So that was the nucleus—the start of the contact and the relationship that’s persisted to this day between WashingtonState and California . Eventually we brought Cesar Chavez down. I’m not sure if it was in the late ‘60s or the early ‘70s. But then when I went to the University of Washington in ’67, in the winter of 1967, it was a real cultural shock for me, because I had come from a small town where there were a lot of farm workers and [where it was] rural and very dry—to come to the big city in Seattle where it was all wet and it was all Anglo. At the University of Washington I was one of among five Latino students that I knew from all [over] the state. You had de facto segregation, and to make a long story short, I got involved with the Black students, who at that time [numbered] less than thirty, and they were the vanguard, agitating and leading and organizing drives that eventually forced the University of Washington, with the help of a lot of white students, to open up and start the recruiting program. [It] became the first four-year institution in the state of Washington to start an affirmative action minority affairs [recruiting] office and to open up the doors somewhat. So the first year I was here I was pretty lonely – it was just myself, basically. By the next year, thanks largely through the efforts of the Black Student Union, about twenty-eight or so Latino students, all from farm worker backgrounds, were recruited, and started at the University of Washington, including my cousin, Erasmo Gamboa, who is now a professor at the University of Washington.
This would have been in ‘68, and by that time, the UFW—it wasn’t called UFW at that time—it was called the National Farm Workers’ Association. Anyway, Cesar Chavez’s union had launched an international boycott of grapes, to put pressure on the growers that had been struck in September of 1965 to negotiate.
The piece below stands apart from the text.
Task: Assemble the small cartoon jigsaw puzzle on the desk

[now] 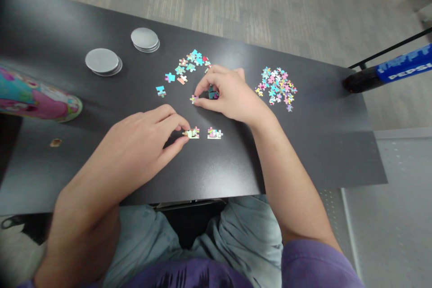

The boycott became their main weapon and became very effective. It was very different [from] a traditional union. A traditional union would try to organize by going to an individual company and organizing the workers and then setting up a picket line and that would be it, right? And predictably, the growers would break the strike. The workers would get hungry [and] they’d go back to work. Or they would use strikebreakers and thugs and beat them up or get injunctions and throw them in jail, and that was it, because that was the way that they organized in the labor movement. What Cesar did, though, was radically different. He drew students, ministers, labor activists, [and] Chicano activists, and basically moved the strikes from the fields to the cities, following the grapes where they were sold and did the largest boycott up to that time of grapes that became internationally recognized. He would send a combination of ministers—very educated, sophisticated people—and farm workers to the cities to launch boycotts, and their job was then to go to all the churches and unions and student organizations and activists groups everywhere and talk about the struggle and ask people to not buy grapes and ask people to boycott certain stores that sold most of the grapes, like Safeway. And that’s what happened here in Seattle . They sent a couple, Dale and Jan van Pelt, [and] they were both ministers.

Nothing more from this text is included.